(Records from a data collection)
☆ ☆ ☆ ☆ ☆ ☆ ☆

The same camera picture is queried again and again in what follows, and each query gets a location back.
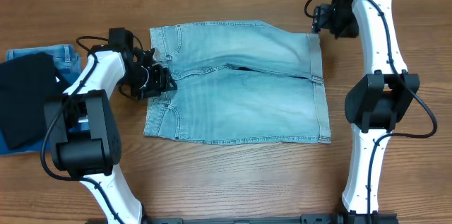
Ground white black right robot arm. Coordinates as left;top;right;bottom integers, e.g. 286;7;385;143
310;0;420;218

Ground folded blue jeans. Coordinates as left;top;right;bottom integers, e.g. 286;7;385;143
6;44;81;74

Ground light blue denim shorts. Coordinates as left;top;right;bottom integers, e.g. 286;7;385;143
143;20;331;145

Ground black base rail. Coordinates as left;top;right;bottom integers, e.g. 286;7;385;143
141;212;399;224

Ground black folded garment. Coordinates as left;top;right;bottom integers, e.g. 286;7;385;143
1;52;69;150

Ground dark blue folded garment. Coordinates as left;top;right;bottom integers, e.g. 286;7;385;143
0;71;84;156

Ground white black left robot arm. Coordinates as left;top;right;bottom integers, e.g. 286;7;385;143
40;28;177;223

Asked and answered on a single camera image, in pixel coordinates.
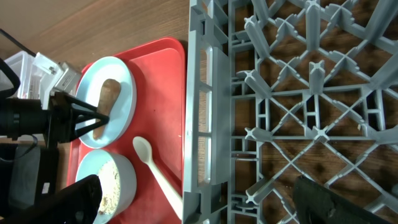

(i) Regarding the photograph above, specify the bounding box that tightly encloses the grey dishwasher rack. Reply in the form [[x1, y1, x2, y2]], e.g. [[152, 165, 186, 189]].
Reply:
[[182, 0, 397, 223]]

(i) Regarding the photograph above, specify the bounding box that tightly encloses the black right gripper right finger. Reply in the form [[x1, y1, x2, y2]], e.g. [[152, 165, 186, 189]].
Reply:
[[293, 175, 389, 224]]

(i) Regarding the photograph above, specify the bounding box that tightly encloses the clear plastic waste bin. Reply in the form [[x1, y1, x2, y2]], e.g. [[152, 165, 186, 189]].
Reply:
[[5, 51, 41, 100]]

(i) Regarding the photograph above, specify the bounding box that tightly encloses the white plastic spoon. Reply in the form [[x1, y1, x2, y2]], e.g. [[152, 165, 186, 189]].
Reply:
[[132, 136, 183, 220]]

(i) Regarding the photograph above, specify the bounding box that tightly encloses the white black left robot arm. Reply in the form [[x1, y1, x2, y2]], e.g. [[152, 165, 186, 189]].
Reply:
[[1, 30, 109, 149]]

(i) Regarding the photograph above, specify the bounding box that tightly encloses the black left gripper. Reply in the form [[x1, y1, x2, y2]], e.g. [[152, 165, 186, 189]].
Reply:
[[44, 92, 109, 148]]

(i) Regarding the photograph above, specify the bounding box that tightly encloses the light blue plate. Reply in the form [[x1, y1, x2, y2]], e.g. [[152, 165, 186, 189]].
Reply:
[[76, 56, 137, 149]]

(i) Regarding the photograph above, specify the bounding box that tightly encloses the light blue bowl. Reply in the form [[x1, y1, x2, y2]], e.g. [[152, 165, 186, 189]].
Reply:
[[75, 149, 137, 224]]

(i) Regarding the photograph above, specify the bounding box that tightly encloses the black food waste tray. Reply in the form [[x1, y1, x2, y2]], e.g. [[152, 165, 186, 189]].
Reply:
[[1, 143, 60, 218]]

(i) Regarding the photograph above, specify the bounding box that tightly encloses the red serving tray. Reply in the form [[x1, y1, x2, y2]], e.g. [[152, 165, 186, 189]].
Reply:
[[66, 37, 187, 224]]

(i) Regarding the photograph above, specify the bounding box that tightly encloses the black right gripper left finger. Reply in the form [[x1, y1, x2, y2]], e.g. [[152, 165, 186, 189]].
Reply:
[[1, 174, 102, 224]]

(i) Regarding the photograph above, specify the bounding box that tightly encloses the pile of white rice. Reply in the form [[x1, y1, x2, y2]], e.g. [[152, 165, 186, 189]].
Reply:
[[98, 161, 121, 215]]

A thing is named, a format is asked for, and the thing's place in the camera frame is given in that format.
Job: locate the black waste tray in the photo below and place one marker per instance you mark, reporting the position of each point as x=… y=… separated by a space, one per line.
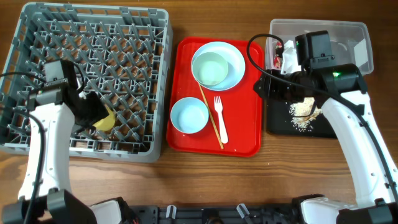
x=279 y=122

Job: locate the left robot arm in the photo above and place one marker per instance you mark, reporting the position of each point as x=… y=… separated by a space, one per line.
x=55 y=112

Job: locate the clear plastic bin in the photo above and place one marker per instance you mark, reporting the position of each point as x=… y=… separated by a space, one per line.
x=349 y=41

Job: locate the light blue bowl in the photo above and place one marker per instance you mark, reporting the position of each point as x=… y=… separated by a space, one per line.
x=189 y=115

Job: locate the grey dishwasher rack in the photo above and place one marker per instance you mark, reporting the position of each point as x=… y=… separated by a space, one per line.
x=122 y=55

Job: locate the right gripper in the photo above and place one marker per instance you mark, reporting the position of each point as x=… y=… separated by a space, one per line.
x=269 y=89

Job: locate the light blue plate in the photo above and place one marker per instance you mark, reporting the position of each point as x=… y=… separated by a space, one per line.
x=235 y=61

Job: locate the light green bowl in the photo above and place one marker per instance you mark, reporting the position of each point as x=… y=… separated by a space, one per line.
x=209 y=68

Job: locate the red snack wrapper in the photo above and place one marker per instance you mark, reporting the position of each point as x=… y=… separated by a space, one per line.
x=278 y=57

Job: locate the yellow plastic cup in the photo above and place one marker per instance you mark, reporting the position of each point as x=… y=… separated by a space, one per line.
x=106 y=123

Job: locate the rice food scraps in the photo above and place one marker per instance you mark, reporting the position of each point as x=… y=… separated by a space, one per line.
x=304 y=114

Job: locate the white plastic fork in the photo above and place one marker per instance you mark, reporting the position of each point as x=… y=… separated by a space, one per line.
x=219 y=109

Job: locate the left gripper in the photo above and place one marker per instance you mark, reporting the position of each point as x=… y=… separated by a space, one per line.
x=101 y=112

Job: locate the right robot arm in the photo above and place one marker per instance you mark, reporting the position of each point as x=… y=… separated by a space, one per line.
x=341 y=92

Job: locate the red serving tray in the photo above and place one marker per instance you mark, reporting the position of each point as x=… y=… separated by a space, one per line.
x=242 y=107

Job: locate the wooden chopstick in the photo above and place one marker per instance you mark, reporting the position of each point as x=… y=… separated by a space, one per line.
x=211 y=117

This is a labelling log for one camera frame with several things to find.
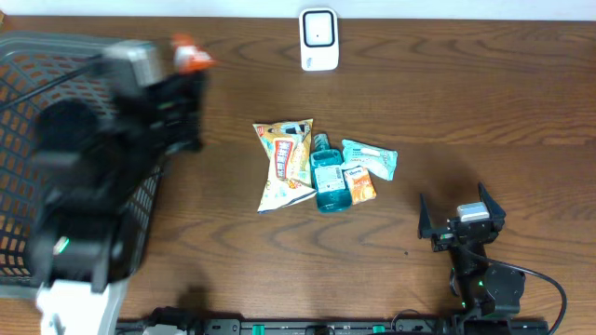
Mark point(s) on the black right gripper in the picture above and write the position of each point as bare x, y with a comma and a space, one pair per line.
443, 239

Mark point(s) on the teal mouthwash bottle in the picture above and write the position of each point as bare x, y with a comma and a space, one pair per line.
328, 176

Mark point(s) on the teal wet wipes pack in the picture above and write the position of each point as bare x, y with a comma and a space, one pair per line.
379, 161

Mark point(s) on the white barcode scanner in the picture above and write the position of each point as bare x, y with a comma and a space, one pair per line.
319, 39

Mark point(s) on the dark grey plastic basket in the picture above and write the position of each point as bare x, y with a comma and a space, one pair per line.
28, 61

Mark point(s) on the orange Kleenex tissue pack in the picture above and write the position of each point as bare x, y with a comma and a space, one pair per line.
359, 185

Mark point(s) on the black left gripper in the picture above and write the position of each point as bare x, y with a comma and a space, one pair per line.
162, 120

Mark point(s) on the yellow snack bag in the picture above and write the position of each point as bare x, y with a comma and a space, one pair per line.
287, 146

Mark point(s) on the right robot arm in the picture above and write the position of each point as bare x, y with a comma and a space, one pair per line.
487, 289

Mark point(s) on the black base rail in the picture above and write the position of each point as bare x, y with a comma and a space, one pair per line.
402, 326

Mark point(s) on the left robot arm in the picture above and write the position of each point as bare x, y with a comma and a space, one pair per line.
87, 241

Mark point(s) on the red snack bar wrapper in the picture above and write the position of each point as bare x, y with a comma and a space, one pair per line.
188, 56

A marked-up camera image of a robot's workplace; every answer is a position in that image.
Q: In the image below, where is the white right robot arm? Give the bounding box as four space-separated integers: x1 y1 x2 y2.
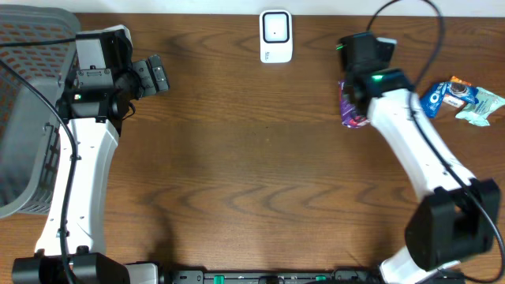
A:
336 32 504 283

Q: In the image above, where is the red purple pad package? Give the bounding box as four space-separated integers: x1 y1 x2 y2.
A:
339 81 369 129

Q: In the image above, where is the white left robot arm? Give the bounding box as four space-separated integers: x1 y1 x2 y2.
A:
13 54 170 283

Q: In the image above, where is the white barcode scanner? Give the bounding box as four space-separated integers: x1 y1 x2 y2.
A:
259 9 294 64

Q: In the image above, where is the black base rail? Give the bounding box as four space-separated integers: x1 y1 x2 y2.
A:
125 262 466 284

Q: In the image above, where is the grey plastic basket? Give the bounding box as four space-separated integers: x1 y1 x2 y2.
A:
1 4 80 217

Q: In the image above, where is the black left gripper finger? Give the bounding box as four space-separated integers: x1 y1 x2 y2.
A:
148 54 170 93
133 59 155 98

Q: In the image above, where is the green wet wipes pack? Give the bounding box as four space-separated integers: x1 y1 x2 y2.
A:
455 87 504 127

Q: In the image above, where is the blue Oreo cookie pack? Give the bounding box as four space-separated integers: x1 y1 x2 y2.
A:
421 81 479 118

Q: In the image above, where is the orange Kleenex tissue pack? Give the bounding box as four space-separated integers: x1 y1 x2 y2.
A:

☆ ☆ ☆ ☆ ☆ ☆ ☆

TASK TO COMPLETE =>
Pull out all lines from the entries above in which the word "frame" appears.

EXPECTED OUTPUT =>
A thing is named, a format is asked for, and the thing's place in the camera frame is given in that format.
This is a labelling log for one camera frame with several things to find.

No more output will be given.